佳红刚想编造些什么,见凌霄霄这样问就顺势点头:“娘娘猜得正是,这王府太大了。奴婢方才只顾着娘娘吩咐的差事,竟然忘了找人带路,绕了好就才找到。”
“嗯。事情办妥了?”
“妥了妥了,王爷宠爱娘娘。奴婢一说王爷就答应了。”
“下去歇着吧,明日早起些,打点一下茶点,准备迎接父亲母亲入府。”
佳红领命后开心地回到下房。她刚回到屋子里就感觉似乎哪里不对劲,好像有人翻动过她的住处,她赶紧跑到床边将褥子下藏着的锦盒拿出来,思索再三将锦盒打开一个缝,在昏暗的灯下,金钗在锦盒里闪着微弱的金光,佳红放下心来合上锦盒又藏了回去。
与此同时,在佳红那得了消息的王美人提笔将消息写在一寸纸条上,唤婢女青菊将信鸽抱来,将纸条绑在信鸽腿上,又喂了些吃食,将信鸽撒了出去。
信鸽在朦胧的细雨里振臂向尚书府飞去。
尚书府老爷的书房内,谢东炳跪在父亲面前,咬着牙关听着父亲的训斥。
“糊涂!我平日教你不要擅自行动,你为何只当作是耳旁风!”
“儿子只想向父亲证明,儿子比大哥更善筹谋。”
“你以为你杀了平昌王,贵妃娘娘和三皇子就高看你一眼了?你知不知道,一旦事情败露,被你连累的人会有多少!”
“儿子为这事已经谋划许久,计划周详,不会败露的。”
“你最好是!逆子!你妹妹现在就在那王府里!不论成功失败,你叫她如何自处!”
“父亲!若能成就大业,舍弃妹妹一个又能如何!”
“啪!”
尚书老爷谢怀璧一巴掌打在儿子谢东炳脸上。
谢东炳捂着脸抬头,狞笑着看自己的父亲:“父亲放心,平昌王只是开始,儿子一定会步步为营,为三皇子扫清障碍。
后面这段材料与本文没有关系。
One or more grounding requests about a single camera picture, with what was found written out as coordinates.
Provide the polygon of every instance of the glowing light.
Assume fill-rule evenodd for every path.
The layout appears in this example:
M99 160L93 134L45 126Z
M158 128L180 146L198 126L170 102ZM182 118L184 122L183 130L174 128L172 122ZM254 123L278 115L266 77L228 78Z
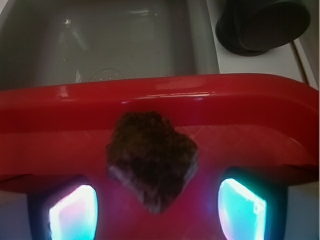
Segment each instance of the glowing light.
M49 210L52 240L93 240L98 221L96 191L81 185Z
M267 203L233 178L225 179L218 192L218 212L225 237L263 240Z

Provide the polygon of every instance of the black pot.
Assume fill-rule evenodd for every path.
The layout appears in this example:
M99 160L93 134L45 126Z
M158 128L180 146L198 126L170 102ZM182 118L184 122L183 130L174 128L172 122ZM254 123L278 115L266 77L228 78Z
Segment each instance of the black pot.
M310 14L301 0L226 0L215 32L230 52L257 56L290 43L309 24Z

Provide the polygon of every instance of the red plastic container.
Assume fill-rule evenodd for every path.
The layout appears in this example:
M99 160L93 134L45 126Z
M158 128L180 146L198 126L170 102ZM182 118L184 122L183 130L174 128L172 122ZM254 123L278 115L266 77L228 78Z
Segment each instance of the red plastic container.
M165 213L148 213L106 177L105 147L127 111L158 111L198 145L199 170ZM224 170L282 164L319 165L319 92L288 78L197 75L0 92L0 190L5 175L88 176L99 201L96 239L223 239Z

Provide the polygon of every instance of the sink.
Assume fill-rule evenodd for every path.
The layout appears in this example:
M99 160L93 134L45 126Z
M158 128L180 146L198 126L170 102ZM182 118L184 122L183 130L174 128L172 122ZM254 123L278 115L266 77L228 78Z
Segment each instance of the sink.
M0 91L219 73L205 0L8 0Z
”
说罢不顾谢怀璧的愤怒,自顾自转身走了出去。
谢怀璧气恼得将桌上的东西都甩在地上,不住地骂着:“孽障!孽障啊!我与你大哥苦苦经营的局面,竟叫你一朝就坏了!”
回到自己的房间,谢东炳看见窗棂上站着的信鸽,抱过来取下它脚上的小竹筒。
展开信笺后谢东炳手微微颤了一下,面部紧绷,脸不自觉地白了下来。
信笺上赫然写着:病愈,凌霄霄救。
谢东炳愣了许久,撕碎了信笺,将纸片扔进香炉里,拿出纸笔写道:杀凌霄霄。
其实观音土是凌府出去的消息,是谢东炳放出去的。
他命王美人挑一个丫头,割了她的舌头送到王爷跟前儿去,说是查出这丫头与凌府的人勾结,被抓了个现行,外头跟她串通的人跑了,她见事情败露正欲咬舌自尽。
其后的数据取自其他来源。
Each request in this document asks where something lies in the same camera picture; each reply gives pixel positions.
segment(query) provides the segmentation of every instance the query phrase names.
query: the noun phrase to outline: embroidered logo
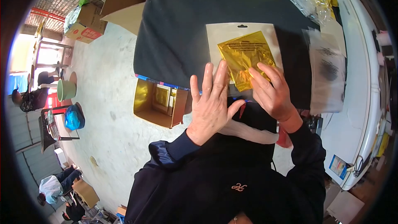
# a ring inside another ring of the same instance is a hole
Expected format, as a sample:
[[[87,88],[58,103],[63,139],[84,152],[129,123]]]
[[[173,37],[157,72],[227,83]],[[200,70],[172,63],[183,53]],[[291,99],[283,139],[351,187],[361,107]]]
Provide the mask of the embroidered logo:
[[[242,192],[244,190],[244,187],[247,187],[247,185],[242,185],[240,183],[237,183],[235,186],[232,186],[231,189],[237,190],[239,192]]]

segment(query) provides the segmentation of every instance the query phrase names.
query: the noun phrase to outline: green bucket
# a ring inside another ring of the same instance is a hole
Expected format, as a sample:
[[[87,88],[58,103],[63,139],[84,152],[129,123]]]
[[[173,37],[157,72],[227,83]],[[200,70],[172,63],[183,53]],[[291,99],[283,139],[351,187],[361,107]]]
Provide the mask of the green bucket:
[[[57,98],[61,102],[65,99],[72,99],[76,96],[76,84],[70,81],[58,80]]]

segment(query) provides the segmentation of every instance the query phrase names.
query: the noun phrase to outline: finger
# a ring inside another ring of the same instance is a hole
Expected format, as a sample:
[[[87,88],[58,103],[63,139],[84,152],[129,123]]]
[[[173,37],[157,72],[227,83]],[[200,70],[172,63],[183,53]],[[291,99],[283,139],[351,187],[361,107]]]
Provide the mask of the finger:
[[[240,107],[245,103],[245,100],[240,99],[232,103],[228,108],[228,121],[232,119],[234,114],[240,109]]]
[[[282,80],[281,77],[279,76],[279,73],[273,70],[271,66],[265,65],[262,62],[257,63],[257,67],[264,71],[264,73],[267,75],[268,78],[271,79],[272,85],[274,86],[275,89],[280,89],[282,87]]]
[[[270,97],[274,97],[275,89],[272,87],[271,83],[269,83],[269,81],[266,78],[264,78],[254,68],[249,68],[249,73],[253,77],[253,79],[251,79],[250,81],[256,81],[256,85],[258,85],[259,88],[262,88]]]
[[[222,92],[221,92],[220,96],[225,97],[225,98],[227,97],[229,81],[230,81],[230,78],[229,78],[229,73],[228,73],[228,69],[227,69],[225,72],[224,87],[222,88]]]
[[[198,78],[196,77],[196,75],[191,76],[190,84],[191,84],[192,103],[196,104],[200,100],[199,89],[198,89]]]
[[[203,83],[202,83],[202,97],[206,100],[210,98],[212,78],[213,78],[213,64],[211,62],[208,62],[205,67],[205,75],[203,76]]]
[[[253,98],[264,109],[263,102],[261,101],[260,97],[258,97],[257,93],[254,90],[253,90]]]
[[[256,93],[258,99],[255,99],[257,102],[260,100],[263,105],[266,104],[266,102],[271,101],[271,97],[264,91],[263,88],[260,87],[258,82],[256,80],[251,80],[251,86],[253,87],[253,97],[254,93]]]
[[[278,73],[279,77],[281,78],[282,84],[287,86],[287,82],[285,79],[285,75],[283,74],[283,70],[279,67],[272,67],[272,66],[270,66],[270,67]]]
[[[218,65],[216,76],[214,78],[213,89],[211,91],[212,98],[216,99],[220,97],[221,91],[224,89],[226,77],[226,61],[221,60]]]

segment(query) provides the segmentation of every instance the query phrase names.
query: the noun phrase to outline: blue plastic bag
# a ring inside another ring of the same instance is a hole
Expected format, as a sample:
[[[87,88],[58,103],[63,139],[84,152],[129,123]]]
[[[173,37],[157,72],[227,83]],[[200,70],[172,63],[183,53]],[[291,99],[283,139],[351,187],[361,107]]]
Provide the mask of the blue plastic bag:
[[[85,120],[79,107],[75,104],[68,107],[65,113],[65,127],[76,130],[84,127]]]

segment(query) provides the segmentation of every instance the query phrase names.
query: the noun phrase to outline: concrete floor
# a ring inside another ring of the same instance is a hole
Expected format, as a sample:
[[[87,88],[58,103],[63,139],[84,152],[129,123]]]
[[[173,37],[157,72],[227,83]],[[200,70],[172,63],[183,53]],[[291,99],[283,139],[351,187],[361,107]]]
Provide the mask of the concrete floor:
[[[86,125],[78,130],[80,139],[62,141],[69,160],[80,166],[84,180],[97,192],[99,206],[115,212],[127,206],[134,174],[150,159],[148,144],[173,141],[192,120],[166,129],[133,115],[137,78],[133,71],[136,35],[108,23],[105,35],[85,44],[76,42],[71,66],[65,78],[77,78],[72,99],[82,106]],[[274,162],[283,175],[293,167],[290,149],[275,147]],[[90,161],[93,156],[98,164]]]
谢东炳的本意是,届时平昌王死了,他们虽然知道了东西是凌府出去的,但死无对证,他们也再查不到更多。
到时平昌王府与凌府作了仇,皇上就算没有证据,面子上不会将凌腾达如何,可杀子之仇,皇上定会与凌腾达有隔阂。
凌腾达被君上猜忌,也会苦无依附。到时他以尚书府的名义伸出橄榄枝,那他们尚书府的势力又会更添一笔。
皇上身边的亲信也会日渐凋零,到时立储,就可轻易被权臣左右。
皇上身边最树大根深的权臣,当属他们尚书府。
统领吏部各处,勾连刑部要害——吏部与刑部是六部最为要紧之职。又添礼部三品侍郎,等于礼部也被他们收入麾下。
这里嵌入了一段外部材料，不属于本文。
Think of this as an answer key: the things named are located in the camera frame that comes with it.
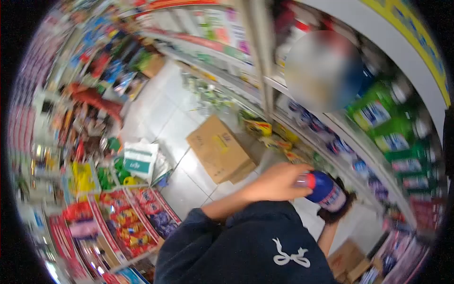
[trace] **person in red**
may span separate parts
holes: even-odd
[[[82,104],[87,103],[96,109],[104,110],[108,115],[120,123],[121,128],[123,127],[123,119],[120,116],[121,109],[123,108],[122,104],[105,100],[95,88],[90,88],[79,83],[69,84],[68,87],[66,87],[66,91],[74,101]]]

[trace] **box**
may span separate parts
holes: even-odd
[[[328,257],[328,265],[337,278],[345,272],[350,272],[365,259],[364,253],[350,239],[347,239],[340,248]]]
[[[165,60],[158,54],[153,54],[148,60],[148,65],[146,68],[141,70],[142,74],[149,78],[153,78],[164,66]]]
[[[215,115],[192,132],[186,141],[216,184],[236,183],[256,168],[230,129]]]

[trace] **navy hoodie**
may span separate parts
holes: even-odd
[[[154,283],[337,282],[295,208],[261,201],[225,226],[192,209],[159,251]]]

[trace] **white bow print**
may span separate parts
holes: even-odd
[[[282,245],[279,239],[276,238],[273,239],[273,241],[276,243],[277,252],[279,253],[273,257],[273,260],[277,265],[286,265],[290,260],[293,260],[306,268],[311,266],[311,262],[307,258],[303,257],[304,253],[308,251],[308,249],[299,248],[298,254],[288,255],[282,251]]]

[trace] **person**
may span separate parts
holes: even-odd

他妹妹谢灵芊是平昌王的正妃,平昌王就算死了,就算那个美人的孩子承袭了王位,那他妹妹也是嫡母,用些手段挟制住世子,六皇子那些暗处的势力岂不也是为她所用?
最要紧的,当朝贵妃,三皇子生母涟贵妃是他谢家的族亲。虽然贵妃不是母仪天下的皇后,可在宫中宠贯六宫谁人不知。他的父亲,涟贵妃的堂哥谢怀璧,是名不见经传的国舅。
凭着这滔天的权柄,天下不都是他谢家的囊中之物?
不,远远不够。
谢东炳虽然是嫡出,可他母亲是续弦的正室。是原先的主母病故了,她母亲才被扶正。
因为做过妾室,且谢东炳的生母为人老实胆小,不敢争抢什么,总让谢东炳觉得他这个嫡子做得名不正言不顺。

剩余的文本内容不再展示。